From the line with "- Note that" to the line with "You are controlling", retype every line exactly, including those two, and leave out the rest of the data below.
# # #
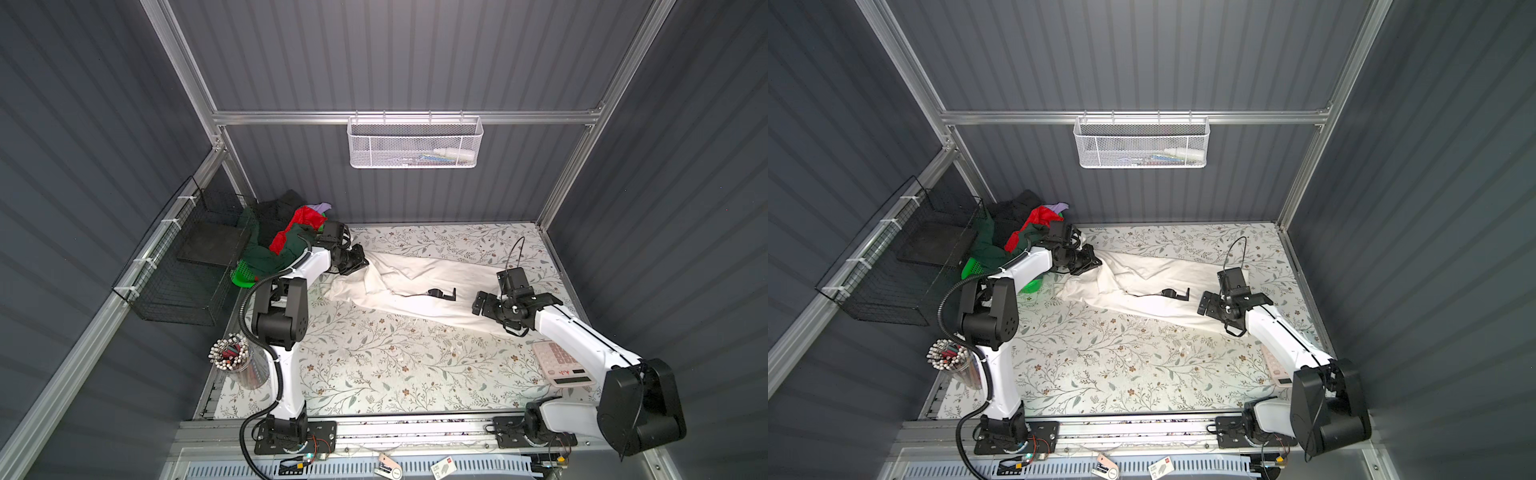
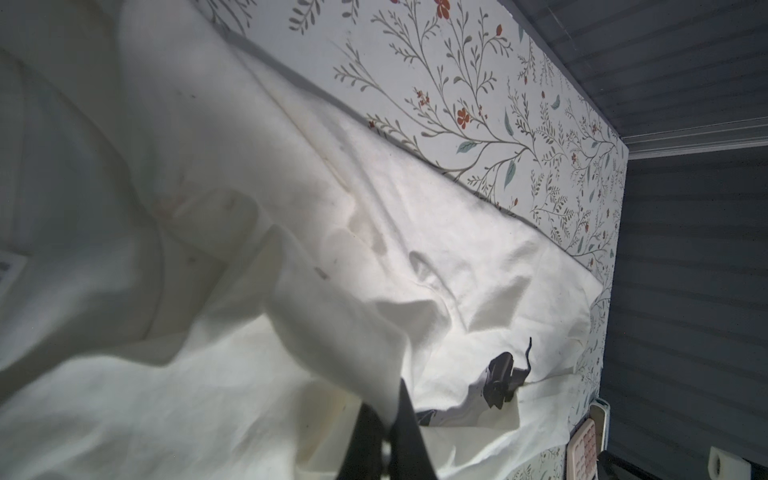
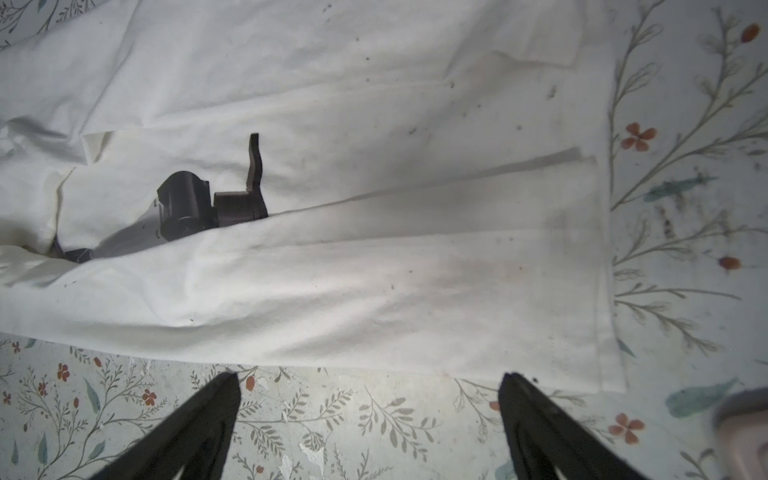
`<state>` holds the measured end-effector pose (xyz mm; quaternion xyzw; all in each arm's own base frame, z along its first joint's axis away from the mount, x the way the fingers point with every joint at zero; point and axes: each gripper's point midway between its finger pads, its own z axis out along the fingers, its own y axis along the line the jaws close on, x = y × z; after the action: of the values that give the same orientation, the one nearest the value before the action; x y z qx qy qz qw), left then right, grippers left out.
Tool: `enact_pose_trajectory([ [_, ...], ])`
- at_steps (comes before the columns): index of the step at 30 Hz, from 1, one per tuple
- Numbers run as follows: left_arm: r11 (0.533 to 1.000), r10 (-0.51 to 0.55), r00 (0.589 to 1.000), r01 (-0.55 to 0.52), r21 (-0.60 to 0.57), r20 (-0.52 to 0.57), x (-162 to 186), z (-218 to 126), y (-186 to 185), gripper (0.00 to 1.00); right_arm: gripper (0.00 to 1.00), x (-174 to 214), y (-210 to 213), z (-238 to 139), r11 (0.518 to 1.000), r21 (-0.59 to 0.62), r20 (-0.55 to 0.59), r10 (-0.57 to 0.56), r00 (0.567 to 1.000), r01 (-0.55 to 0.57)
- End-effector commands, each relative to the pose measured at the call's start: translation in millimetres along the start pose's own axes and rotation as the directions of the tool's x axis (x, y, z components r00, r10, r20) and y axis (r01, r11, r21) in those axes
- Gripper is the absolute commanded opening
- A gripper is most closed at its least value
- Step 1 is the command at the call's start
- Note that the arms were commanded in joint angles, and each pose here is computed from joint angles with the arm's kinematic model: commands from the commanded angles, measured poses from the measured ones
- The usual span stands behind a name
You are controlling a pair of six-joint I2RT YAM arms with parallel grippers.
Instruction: Fold and stack the t-shirts
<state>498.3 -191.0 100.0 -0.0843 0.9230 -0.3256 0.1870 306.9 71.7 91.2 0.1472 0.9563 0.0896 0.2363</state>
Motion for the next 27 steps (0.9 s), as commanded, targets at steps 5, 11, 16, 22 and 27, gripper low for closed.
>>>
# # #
■ SOLUTION FOR THIS PROBLEM:
- Note that the arms were commanded in joint angles, and each pose here is computed from joint angles with the arm's kinematic model: commands from the commanded angles, measured poses from the measured ones
- The usual span stands behind a name
You are controlling a pair of six-joint I2RT YAM arms with parallel grippers.

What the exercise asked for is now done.